### Assignment
Please copy each line below that contains the word "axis".

*** Block opens ***

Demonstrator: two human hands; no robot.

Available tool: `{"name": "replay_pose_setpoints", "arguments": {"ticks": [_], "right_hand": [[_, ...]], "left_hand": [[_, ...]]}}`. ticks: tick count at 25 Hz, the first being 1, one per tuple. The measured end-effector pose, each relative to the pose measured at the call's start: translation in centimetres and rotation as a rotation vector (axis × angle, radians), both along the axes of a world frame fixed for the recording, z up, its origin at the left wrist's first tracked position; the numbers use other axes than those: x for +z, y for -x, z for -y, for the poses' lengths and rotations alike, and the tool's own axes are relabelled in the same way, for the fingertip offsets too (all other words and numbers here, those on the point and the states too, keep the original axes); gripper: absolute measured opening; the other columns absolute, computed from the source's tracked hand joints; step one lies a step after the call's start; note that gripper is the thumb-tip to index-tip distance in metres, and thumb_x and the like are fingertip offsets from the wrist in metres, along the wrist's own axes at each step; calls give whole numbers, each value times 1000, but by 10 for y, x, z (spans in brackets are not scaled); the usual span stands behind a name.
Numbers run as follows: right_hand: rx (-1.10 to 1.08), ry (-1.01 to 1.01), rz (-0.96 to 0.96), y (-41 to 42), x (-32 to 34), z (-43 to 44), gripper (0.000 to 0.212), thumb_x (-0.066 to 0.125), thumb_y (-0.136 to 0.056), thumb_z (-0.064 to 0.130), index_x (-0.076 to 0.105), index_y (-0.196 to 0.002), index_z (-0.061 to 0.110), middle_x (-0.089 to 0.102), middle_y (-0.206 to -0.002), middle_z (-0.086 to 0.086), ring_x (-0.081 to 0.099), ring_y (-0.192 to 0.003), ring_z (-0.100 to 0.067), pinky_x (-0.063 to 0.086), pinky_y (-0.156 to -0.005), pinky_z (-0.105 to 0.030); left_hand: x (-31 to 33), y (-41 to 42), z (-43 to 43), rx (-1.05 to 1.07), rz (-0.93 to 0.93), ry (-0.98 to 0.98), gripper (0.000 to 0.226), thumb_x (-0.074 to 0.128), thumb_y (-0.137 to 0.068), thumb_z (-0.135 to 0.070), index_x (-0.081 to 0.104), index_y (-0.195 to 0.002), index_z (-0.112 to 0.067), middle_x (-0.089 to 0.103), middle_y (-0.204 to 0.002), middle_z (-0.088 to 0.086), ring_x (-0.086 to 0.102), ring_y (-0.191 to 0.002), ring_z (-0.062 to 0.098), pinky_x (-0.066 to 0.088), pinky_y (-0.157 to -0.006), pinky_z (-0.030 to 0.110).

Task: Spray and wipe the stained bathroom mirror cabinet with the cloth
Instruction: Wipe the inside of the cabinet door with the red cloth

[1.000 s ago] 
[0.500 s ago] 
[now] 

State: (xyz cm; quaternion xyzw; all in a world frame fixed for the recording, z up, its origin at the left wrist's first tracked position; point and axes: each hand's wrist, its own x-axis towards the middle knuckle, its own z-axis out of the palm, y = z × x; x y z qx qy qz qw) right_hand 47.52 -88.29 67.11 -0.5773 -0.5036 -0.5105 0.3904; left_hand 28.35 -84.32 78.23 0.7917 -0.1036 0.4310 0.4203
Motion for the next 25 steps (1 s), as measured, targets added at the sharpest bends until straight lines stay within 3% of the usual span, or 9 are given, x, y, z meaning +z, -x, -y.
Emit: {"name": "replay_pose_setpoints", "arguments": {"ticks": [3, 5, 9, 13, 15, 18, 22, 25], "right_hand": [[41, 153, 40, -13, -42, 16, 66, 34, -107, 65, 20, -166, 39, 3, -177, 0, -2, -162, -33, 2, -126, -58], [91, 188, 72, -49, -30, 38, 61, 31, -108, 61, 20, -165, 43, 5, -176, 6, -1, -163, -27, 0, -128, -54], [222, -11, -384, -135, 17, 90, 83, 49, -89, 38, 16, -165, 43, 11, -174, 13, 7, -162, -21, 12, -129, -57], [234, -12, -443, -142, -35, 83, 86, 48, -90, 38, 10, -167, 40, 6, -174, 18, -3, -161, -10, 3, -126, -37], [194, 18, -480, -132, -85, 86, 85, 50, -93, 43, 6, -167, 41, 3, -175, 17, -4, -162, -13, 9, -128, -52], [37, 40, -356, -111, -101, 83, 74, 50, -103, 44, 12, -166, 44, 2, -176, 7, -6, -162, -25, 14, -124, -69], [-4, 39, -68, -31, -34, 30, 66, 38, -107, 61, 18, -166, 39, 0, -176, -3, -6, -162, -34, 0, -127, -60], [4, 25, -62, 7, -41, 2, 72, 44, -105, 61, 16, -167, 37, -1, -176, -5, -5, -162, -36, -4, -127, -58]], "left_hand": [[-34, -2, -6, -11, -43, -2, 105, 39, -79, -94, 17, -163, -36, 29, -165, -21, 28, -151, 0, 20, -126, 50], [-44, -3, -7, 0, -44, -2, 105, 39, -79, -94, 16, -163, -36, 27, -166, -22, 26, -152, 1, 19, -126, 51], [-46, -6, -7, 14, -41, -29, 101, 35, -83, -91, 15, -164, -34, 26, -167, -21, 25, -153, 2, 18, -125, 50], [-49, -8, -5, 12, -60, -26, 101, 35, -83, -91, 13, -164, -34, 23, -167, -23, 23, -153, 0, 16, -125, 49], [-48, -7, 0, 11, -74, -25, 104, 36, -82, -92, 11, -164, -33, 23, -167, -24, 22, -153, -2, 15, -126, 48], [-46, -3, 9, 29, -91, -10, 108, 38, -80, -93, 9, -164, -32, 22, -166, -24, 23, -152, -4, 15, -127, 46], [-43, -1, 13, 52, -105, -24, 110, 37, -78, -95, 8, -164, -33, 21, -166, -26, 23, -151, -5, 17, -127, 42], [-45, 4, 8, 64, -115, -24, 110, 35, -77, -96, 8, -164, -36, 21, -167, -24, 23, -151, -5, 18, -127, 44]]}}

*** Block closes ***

### Solution to the problem
Available tool: `{"name": "replay_pose_setpoints", "arguments": {"ticks": [_], "right_hand": [[_, ...]], "left_hand": [[_, ...]]}}`. ticks: tick count at 25 Hz, the first being 1, one per tuple. The measured end-effector pose, each relative to the pose measured at the call's start: translation in centimetres and rotation as a rotation vector (axis × angle, radians), both along the axes of a world frame fixed for the recording, z up, its origin at the left wrist's first tracked position; the numbers use other axes than those: x for +z, y for -x, z for -y, for the poses' lengths and rotations alike, and the tool's own axes are relabelled in the same way, for the fingertip offsets too (all other words and numbers here, those on the point and the states too, keep the original axes); gripper: absolute measured opening; the other columns absolute, computed from the source's tracked hand joints; step one lies a step after the call's start; note that gripper is the thumb-tip to index-tip distance in metres, and thumb_x and the like are fingertip offsets from the wrist in metres, along the wrist's own axes at each step; calls give whole numbers, each value times 1000, but by 10 for y, x, z (spans in brackets are not scaled); the usual span stands behind a name.
State: (xyz cm; quaternion xyzw; all in a world frame fixed for the recording, z up, its origin at the left wrist's first tracked position; point and axes: each hand's wrist, its own x-axis towards the middle knuckle, its own z-axis out of the palm, y = z × x; x y z qx qy qz qw) right_hand 47.52 -88.29 67.11 -0.5773 -0.5036 -0.5105 0.3904; left_hand 28.35 -84.32 78.23 0.7917 -0.1036 0.4310 0.4203

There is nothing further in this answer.